“He didn’t give us a day of rest,” says photographer Santiago, 37, sighing on the other end of the phone. The Argentine was already apprehensive about the future of his job at the public news agency Télam if Javier Milei won the elections, but he had no idea that the threat would come so quickly.
“Everything that can be in the hands of the private sector will be in the hands of the private sector”, confirmed the ultraliberal this Monday (20), just hours after being chosen as the country’s new president, referring to Télam, Rádio Nacional and TV Pública as a “covert propaganda ministry”.
The first week after his victory at the polls was marked by a climate of apprehension among employees of state-owned companies and ministries (which he intends to cut from 18 to 10), as well as an alert in the unions, which called assemblies, scheduled meetings and spoke in articulate a “fight plan” in the coming days.
On the other hand, they say they will wait for concrete measures after Milei’s inauguration on December 10 before “taking to the streets”, although they cite the fear of possible police repressions. They are also betting that privatizations will be blocked in Congress, where the biggest force is still Peronism.
The tension was heightened by another speech by the president-elect in recent days, casting doubt on the payment of part of the 13th public salary that is made in mid-December. “There is no money,” he replied when asked by broadcaster TN if he would pay. “[Mas] My premise is that the population is not affected, the adjustment will fall on politics”, he added, deviating from the subject without giving further explanation.
“Uncertainty is distressing”, says photographer Santiago, asking the Sheet May your real name be preserved. “It’s a very stressful time, because it’s my source of work. Furthermore, I really like what I do”, says he, who has worked at Télam for 15 years and has a young daughter.
He is one of around 4,000 employees of the Argentine public press, according to the Buenos Aires Press Union (Sinpreba), which held meetings in the three companies last week. “We say that we have to be patient, act collectively and join other sectors that will also have their rights threatened”, says secretary general Agustín Lecchi.

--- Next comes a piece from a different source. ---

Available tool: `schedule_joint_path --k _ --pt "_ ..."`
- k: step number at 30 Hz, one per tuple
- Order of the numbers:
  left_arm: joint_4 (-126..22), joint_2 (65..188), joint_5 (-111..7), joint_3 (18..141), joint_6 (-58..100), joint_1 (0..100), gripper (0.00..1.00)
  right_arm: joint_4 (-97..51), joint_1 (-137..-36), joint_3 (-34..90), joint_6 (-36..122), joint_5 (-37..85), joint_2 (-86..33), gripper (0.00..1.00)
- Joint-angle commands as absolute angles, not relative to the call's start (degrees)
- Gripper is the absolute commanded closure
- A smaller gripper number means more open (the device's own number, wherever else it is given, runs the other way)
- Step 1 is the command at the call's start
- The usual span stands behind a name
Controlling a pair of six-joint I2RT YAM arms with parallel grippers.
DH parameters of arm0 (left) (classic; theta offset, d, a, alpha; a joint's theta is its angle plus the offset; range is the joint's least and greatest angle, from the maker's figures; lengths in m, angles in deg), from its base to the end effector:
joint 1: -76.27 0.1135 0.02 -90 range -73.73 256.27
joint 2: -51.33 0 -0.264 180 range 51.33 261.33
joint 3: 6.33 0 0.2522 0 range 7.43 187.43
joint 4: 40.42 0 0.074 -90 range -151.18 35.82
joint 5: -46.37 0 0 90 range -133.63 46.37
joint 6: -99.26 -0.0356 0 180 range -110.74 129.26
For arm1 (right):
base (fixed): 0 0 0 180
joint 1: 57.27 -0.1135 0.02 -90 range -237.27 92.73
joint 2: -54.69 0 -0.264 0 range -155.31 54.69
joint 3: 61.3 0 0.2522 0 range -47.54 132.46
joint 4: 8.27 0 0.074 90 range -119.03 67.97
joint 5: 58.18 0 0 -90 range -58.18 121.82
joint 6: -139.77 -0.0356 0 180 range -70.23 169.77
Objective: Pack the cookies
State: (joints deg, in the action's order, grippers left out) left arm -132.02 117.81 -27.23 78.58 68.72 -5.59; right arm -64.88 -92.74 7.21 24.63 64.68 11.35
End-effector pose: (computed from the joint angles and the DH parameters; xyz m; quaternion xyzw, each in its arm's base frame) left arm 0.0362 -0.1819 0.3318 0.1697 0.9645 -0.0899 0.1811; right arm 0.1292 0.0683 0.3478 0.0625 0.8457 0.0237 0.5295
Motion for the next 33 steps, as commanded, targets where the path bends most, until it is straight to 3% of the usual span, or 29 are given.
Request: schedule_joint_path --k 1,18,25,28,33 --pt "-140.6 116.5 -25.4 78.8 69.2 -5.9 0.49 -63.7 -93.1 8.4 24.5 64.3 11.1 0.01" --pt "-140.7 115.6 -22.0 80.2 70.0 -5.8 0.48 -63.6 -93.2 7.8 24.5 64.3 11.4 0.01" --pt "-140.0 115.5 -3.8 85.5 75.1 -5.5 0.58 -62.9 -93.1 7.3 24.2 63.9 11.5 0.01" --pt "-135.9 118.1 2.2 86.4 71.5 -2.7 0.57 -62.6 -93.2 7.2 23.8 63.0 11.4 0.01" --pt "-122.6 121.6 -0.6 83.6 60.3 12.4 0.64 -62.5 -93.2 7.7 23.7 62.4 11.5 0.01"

The first demonstration of what these movements call resistance was given on Thursday (22), when several groups joined the traditional March of the Mothers of Plaza de Mayo, which has taken place every Thursday for 46 years in front of the Casa Rosada for the memory of their children who disappeared during the last military dictatorship (1976-1983).
“We are working with assemblies in all ministries and, this Monday let’s hold a meeting to start a fight plan”, Daniel “Tano” Catalano, general secretary of ATE Capital (Association of State Workers) said in the crowd, which groups 36 thousand public employees in Buenos Aires and is aligned to Kirchnerism.
In Argentina, street mobilization is much more common than in Brazil, but in recent times it has been somewhat subdued in the face of the electoral campaign and a government candidate, Sergio Massa. Now, he believes that the protests will grow and multiply “as there is a loss of rights.” “Let’s hope we don’t end up being a docile people,” he says.
The aeronautical sector was another that met on Friday (24) to define the next steps, in light of Milei’s proposal to hand over the state-owned Aerolíneas Argentinas “to the employees so that they can do the debugging themselves”. “The people at Aerolíneas Argentinas are very qualified, the problem is political contamination,” he said, without giving details.
The four unions related to the area, including those of pilots and contractors, intend to schedule meetings with the leaders confirmed by Milei. “If there is a risk, we will come up with a plan with strikes, concentrations”, says Edgardo Llano, secretary general of the Aeronautical Personnel Association (APA).
He, however, says he doesn’t think the ultraliberal will be able to do everything he’s planning. “It will be very difficult for him to approve these measures in Congress, which is divided. Furthermore, if he insists on this idea, he will repeat the failure of privatizations in the 1990s, with [o ex-presidente] Carlos Menem.”
Milei’s ideas also bring back another memory of the past for photographer Santiago, when, in 2017, Mauricio Macri’s government fired more than 350 employees from the Télam agency to reduce costs. “It was terrible. We woke up in the morning and messages started from colleagues receiving their dismissals. It was one, two, suddenly it became 15, 300”, he remembers.
Most ended up being reincorporated in the following months and years, after union pressure. “People think that if the company is closed, inflation will end and tomorrow our economy will be thriving, but that is not the solution. Public media is essential to federalize the news, to talk about issues in the provinces that private media will never talk about. “, he argues.
The Argentine case echoes that of Brazil. During the 2018 presidential campaign, former president Jair Bolsonaro (PL) also promised to extinguish the Empresa Brasil de Comunicação (EBC), created during Lula’s (PT) first government. The measure did not go ahead, but its structure was reduced when he took over.